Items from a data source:
--- START ---

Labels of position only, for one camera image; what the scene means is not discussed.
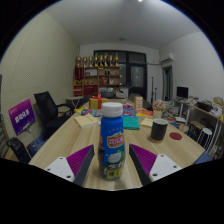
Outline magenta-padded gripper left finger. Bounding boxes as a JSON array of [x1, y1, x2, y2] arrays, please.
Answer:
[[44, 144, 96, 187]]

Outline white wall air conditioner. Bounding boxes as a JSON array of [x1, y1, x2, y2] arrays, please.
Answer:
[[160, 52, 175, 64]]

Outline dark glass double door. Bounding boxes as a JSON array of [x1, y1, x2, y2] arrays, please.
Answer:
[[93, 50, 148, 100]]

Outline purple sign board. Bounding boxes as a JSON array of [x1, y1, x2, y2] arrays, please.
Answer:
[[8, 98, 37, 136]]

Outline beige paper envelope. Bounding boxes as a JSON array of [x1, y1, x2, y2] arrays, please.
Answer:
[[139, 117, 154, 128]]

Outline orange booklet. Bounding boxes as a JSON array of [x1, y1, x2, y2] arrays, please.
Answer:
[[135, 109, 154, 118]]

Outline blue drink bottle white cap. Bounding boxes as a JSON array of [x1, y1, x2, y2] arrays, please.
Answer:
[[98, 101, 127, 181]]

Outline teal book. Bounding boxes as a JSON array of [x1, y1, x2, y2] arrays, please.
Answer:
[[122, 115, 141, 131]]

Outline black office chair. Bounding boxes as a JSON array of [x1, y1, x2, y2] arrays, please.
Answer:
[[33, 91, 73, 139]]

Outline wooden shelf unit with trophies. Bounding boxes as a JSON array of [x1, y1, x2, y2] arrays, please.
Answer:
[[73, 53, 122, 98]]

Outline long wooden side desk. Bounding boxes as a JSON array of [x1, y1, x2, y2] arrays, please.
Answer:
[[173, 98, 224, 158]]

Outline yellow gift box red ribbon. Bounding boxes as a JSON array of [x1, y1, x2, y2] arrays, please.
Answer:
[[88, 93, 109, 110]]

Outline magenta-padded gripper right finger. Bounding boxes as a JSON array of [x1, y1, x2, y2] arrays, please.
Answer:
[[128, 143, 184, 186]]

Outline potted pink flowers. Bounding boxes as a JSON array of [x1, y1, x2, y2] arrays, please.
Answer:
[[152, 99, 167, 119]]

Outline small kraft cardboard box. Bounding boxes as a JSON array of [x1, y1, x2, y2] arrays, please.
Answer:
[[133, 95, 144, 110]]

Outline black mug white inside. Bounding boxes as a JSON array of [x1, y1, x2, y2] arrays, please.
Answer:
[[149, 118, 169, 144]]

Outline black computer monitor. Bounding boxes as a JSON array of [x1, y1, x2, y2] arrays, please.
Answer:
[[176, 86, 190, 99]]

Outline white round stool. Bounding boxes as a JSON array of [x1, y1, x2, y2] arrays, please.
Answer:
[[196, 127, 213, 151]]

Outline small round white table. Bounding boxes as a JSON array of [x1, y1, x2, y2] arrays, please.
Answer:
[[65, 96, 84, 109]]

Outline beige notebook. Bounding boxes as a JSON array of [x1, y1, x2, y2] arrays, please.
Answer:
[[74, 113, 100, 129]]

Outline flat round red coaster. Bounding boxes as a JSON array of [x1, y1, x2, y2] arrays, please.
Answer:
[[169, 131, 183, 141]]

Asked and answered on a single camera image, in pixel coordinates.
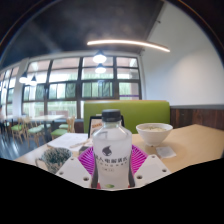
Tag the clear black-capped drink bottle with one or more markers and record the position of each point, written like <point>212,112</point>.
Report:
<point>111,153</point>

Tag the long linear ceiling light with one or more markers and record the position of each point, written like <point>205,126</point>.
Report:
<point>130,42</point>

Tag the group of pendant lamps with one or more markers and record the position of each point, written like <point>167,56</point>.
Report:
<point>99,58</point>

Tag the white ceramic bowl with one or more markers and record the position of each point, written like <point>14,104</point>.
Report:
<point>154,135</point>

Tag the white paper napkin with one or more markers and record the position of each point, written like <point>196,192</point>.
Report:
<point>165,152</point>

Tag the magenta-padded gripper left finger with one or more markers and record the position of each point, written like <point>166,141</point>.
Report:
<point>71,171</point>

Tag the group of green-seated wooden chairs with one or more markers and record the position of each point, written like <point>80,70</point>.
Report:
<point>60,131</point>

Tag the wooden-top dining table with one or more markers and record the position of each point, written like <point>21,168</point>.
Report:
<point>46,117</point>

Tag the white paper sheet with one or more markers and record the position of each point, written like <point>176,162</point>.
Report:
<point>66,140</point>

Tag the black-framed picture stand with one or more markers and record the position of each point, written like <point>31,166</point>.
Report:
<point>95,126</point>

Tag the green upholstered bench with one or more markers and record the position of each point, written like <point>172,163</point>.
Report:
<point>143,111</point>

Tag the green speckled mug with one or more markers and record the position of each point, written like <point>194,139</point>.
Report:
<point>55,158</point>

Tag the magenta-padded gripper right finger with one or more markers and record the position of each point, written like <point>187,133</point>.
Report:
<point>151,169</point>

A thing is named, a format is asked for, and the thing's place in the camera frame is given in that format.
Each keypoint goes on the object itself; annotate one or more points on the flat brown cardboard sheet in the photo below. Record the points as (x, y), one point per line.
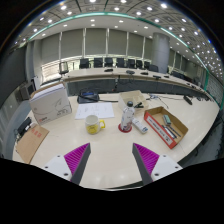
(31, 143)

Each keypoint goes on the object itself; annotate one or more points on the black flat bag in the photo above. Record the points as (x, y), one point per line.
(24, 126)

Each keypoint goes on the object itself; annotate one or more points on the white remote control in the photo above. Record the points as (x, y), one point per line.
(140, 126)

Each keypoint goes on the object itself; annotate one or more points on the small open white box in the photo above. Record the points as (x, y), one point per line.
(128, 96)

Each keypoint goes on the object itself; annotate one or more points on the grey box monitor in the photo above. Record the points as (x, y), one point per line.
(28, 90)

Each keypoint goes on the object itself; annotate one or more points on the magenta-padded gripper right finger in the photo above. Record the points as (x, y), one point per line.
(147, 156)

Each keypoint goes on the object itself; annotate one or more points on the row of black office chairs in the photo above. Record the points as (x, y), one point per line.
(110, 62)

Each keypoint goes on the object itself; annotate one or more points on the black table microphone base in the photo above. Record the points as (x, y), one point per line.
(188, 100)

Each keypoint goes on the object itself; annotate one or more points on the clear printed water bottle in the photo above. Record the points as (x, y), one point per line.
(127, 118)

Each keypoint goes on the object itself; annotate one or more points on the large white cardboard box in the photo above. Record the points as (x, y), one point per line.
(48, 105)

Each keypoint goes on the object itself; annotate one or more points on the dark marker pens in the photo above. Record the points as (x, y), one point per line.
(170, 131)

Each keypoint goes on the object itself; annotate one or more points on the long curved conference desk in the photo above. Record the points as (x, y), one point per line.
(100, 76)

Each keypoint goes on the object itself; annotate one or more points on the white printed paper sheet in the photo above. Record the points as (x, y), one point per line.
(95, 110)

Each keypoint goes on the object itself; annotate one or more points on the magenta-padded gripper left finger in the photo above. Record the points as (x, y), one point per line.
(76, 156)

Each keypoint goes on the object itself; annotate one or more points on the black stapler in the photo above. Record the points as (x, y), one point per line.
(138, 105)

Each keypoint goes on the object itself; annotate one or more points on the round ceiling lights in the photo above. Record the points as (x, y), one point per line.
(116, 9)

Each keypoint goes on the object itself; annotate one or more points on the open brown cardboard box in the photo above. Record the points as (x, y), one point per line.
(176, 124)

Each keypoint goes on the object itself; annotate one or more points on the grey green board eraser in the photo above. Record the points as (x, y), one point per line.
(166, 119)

--- END ---
--- START ---

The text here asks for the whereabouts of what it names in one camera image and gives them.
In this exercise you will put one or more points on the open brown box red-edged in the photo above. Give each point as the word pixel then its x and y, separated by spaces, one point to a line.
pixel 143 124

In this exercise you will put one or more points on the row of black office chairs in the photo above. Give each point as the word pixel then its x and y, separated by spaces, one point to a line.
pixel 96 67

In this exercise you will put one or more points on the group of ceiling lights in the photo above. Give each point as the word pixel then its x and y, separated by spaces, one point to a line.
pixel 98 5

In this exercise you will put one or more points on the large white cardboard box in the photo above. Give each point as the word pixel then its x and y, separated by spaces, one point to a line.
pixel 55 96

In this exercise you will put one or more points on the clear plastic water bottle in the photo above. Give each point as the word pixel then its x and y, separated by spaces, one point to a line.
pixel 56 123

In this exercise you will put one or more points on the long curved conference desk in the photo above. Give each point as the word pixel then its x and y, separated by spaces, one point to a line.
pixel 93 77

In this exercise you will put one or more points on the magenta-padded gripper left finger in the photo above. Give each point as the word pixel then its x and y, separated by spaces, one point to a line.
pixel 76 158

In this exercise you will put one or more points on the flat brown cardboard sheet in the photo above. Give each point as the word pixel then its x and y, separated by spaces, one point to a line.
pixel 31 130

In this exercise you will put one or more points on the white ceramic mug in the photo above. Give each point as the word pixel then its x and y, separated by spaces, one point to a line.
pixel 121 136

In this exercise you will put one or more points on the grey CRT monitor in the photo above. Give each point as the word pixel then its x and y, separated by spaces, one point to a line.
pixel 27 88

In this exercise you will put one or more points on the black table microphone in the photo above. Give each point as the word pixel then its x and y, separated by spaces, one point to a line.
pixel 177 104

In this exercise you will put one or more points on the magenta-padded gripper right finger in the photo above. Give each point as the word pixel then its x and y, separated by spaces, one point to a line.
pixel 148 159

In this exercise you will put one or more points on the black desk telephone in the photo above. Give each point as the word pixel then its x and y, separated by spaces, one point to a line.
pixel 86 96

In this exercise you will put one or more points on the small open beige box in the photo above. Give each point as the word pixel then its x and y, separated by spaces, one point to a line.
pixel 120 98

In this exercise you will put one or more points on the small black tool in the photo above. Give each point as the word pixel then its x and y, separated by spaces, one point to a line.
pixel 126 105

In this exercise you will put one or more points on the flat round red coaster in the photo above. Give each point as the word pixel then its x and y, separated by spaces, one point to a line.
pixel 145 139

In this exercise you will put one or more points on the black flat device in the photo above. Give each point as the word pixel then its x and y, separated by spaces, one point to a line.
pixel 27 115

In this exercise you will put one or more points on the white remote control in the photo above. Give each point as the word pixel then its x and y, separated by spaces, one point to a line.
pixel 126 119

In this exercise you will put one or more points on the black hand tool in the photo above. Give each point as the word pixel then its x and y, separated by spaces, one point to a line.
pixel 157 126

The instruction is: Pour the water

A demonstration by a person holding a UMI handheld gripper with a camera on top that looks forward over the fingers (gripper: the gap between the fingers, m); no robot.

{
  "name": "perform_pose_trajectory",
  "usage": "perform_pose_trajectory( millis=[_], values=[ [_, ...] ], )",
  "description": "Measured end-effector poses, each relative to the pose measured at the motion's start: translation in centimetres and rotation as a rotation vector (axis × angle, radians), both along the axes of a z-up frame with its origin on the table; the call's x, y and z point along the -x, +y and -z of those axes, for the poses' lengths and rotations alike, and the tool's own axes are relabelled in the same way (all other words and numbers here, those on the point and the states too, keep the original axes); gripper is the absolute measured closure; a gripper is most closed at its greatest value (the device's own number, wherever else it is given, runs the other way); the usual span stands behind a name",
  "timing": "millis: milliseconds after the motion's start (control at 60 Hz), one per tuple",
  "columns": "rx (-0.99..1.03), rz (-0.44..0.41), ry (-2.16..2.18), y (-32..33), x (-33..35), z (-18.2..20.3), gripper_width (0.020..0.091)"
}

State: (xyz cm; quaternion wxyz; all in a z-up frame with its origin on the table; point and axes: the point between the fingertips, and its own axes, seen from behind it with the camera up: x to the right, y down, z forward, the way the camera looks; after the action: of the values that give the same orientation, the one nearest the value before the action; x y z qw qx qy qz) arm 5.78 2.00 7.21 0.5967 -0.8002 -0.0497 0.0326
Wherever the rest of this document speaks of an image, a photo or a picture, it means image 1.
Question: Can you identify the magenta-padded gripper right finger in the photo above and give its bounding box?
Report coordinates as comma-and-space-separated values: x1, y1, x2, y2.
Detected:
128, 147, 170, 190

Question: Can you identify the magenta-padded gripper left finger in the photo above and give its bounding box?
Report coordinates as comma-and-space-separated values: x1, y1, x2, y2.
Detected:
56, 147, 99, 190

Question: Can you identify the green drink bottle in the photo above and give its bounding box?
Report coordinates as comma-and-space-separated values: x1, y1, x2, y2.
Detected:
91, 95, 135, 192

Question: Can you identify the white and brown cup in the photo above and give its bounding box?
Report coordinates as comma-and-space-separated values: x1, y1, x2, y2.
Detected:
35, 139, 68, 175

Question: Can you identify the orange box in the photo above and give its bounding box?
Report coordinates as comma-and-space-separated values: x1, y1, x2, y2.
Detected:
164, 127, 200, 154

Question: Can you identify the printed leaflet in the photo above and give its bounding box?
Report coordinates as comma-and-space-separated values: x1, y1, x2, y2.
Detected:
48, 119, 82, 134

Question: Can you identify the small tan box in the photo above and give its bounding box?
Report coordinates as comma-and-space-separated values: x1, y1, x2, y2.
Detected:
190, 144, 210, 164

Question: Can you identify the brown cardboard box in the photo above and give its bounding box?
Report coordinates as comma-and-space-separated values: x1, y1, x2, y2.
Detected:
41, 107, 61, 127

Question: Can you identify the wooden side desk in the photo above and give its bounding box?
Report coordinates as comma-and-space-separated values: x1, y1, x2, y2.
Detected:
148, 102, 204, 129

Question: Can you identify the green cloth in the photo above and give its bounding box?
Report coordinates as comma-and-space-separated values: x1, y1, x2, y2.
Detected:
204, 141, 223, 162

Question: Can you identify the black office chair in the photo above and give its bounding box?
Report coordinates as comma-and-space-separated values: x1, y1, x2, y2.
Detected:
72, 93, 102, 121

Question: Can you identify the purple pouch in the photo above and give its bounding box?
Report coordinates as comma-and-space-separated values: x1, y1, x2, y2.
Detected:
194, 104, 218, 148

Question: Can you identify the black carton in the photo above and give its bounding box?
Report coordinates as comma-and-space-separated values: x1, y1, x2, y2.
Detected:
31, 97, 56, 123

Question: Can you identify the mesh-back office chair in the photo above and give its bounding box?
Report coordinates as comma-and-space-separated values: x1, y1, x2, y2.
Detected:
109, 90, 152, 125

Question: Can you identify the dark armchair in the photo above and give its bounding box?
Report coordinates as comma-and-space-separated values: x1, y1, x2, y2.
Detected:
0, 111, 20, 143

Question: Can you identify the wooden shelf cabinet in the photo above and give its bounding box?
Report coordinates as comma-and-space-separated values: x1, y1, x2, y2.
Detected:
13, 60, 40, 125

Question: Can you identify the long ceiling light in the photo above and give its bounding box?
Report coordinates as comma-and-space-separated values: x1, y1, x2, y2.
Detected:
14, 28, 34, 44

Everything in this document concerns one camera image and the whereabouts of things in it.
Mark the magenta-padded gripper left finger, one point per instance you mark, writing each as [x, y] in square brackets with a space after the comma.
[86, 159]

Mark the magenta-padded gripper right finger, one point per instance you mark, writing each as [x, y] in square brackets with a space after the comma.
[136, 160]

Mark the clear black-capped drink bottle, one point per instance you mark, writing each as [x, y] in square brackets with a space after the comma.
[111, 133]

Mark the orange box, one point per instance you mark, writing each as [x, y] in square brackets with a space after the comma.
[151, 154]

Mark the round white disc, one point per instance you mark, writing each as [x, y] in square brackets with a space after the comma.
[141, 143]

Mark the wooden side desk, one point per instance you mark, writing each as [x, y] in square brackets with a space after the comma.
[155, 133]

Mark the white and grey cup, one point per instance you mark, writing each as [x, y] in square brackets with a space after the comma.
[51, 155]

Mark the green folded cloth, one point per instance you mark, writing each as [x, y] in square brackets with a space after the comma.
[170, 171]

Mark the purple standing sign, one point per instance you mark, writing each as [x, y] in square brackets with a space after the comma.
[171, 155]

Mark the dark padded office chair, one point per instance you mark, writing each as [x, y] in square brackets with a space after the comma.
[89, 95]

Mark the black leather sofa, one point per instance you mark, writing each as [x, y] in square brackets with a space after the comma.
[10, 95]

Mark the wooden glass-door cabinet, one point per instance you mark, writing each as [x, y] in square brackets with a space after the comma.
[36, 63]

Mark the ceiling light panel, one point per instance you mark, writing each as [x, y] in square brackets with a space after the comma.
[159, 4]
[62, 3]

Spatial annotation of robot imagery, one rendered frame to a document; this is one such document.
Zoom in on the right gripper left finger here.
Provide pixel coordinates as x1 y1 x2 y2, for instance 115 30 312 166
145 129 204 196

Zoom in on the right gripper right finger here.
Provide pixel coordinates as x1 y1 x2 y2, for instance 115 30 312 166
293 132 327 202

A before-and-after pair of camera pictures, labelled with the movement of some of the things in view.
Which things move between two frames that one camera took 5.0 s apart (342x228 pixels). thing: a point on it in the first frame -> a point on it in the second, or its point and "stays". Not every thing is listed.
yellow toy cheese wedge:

--- END ---
--- START ---

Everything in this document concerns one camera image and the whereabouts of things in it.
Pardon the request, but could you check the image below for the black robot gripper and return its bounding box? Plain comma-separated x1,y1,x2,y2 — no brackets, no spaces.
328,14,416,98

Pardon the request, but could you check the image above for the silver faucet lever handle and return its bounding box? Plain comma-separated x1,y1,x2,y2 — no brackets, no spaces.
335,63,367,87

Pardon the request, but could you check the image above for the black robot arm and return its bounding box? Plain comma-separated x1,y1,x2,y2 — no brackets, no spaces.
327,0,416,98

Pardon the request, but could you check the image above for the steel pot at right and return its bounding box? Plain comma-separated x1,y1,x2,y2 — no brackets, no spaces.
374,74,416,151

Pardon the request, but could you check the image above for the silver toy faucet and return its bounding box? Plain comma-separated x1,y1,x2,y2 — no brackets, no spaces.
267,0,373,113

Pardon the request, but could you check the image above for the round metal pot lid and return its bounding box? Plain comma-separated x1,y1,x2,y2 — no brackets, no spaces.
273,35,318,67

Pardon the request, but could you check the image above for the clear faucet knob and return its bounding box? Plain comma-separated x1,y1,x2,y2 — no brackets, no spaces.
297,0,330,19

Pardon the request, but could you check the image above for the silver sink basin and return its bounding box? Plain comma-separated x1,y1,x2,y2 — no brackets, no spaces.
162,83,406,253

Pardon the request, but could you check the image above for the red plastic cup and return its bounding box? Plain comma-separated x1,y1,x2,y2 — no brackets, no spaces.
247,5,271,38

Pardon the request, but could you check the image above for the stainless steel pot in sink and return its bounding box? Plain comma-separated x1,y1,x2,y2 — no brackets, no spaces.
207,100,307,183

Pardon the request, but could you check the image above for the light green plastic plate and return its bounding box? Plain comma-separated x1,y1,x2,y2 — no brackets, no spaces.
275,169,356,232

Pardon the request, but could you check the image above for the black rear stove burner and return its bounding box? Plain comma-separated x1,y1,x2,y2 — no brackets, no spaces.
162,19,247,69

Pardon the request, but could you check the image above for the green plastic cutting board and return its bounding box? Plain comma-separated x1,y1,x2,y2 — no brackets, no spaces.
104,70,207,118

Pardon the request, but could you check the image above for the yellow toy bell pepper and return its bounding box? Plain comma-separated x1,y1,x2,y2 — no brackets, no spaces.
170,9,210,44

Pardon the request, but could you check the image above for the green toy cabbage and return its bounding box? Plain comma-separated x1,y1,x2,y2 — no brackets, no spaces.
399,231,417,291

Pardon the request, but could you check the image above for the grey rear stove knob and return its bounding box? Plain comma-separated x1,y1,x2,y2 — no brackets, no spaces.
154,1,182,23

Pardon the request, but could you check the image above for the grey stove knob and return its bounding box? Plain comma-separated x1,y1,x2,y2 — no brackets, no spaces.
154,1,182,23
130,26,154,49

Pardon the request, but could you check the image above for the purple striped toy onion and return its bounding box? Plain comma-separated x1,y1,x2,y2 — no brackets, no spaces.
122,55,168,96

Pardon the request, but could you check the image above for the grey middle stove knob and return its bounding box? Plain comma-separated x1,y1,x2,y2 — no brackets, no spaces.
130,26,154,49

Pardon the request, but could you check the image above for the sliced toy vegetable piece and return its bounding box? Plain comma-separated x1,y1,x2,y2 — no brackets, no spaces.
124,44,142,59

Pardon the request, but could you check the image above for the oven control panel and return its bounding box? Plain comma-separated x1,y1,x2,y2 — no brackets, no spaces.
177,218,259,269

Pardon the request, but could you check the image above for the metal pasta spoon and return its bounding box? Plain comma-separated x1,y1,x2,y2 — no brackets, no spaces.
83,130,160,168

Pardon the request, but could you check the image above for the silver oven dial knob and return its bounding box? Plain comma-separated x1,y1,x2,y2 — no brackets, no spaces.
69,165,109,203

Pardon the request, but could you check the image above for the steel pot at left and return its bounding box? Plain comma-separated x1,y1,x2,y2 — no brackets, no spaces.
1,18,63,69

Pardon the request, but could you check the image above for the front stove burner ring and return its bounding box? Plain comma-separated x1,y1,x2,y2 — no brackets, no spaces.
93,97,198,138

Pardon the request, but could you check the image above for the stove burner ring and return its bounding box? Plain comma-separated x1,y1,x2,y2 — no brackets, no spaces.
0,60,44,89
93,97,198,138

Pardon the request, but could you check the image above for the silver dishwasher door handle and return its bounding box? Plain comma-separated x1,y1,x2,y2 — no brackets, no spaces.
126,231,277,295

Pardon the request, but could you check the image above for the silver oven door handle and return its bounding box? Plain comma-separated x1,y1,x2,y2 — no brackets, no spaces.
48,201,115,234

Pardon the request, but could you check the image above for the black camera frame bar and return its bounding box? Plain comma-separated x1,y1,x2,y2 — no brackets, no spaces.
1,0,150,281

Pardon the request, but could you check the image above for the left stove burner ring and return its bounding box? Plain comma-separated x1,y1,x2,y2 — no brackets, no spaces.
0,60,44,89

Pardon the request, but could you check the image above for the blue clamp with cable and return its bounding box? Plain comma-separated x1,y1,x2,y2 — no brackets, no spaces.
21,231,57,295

--- END ---

Go to the line above that has "Labels of position" and copy exactly from there down to the line that has "Outline small kraft", both included. Leave the pictures out.

> Finished exercise
Labels of position only, for one camera image; what the scene means is not discussed.
Outline magenta-padded gripper left finger. Bounding boxes as a JSON array of [x1, y1, x2, y2] arrays, please.
Answer:
[[44, 144, 96, 187]]

Outline white wall air conditioner. Bounding boxes as a JSON array of [x1, y1, x2, y2] arrays, please.
Answer:
[[160, 52, 175, 64]]

Outline dark glass double door. Bounding boxes as a JSON array of [x1, y1, x2, y2] arrays, please.
Answer:
[[93, 50, 148, 100]]

Outline purple sign board. Bounding boxes as a JSON array of [x1, y1, x2, y2] arrays, please.
Answer:
[[8, 98, 37, 136]]

Outline beige paper envelope. Bounding boxes as a JSON array of [x1, y1, x2, y2] arrays, please.
Answer:
[[139, 117, 154, 128]]

Outline orange booklet. Bounding boxes as a JSON array of [x1, y1, x2, y2] arrays, please.
Answer:
[[135, 109, 154, 118]]

Outline blue drink bottle white cap. Bounding boxes as a JSON array of [x1, y1, x2, y2] arrays, please.
Answer:
[[98, 101, 127, 181]]

Outline teal book. Bounding boxes as a JSON array of [x1, y1, x2, y2] arrays, please.
Answer:
[[122, 115, 141, 131]]

Outline black office chair. Bounding boxes as a JSON array of [x1, y1, x2, y2] arrays, please.
Answer:
[[33, 91, 73, 139]]

Outline wooden shelf unit with trophies. Bounding boxes as a JSON array of [x1, y1, x2, y2] arrays, please.
Answer:
[[73, 53, 122, 98]]

Outline long wooden side desk. Bounding boxes as a JSON array of [x1, y1, x2, y2] arrays, please.
Answer:
[[173, 98, 224, 158]]

Outline yellow gift box red ribbon. Bounding boxes as a JSON array of [x1, y1, x2, y2] arrays, please.
Answer:
[[88, 93, 109, 110]]

Outline magenta-padded gripper right finger. Bounding boxes as a JSON array of [x1, y1, x2, y2] arrays, please.
Answer:
[[128, 143, 184, 186]]

Outline potted pink flowers. Bounding boxes as a JSON array of [x1, y1, x2, y2] arrays, please.
Answer:
[[152, 99, 167, 119]]

Outline small kraft cardboard box. Bounding boxes as a JSON array of [x1, y1, x2, y2] arrays, please.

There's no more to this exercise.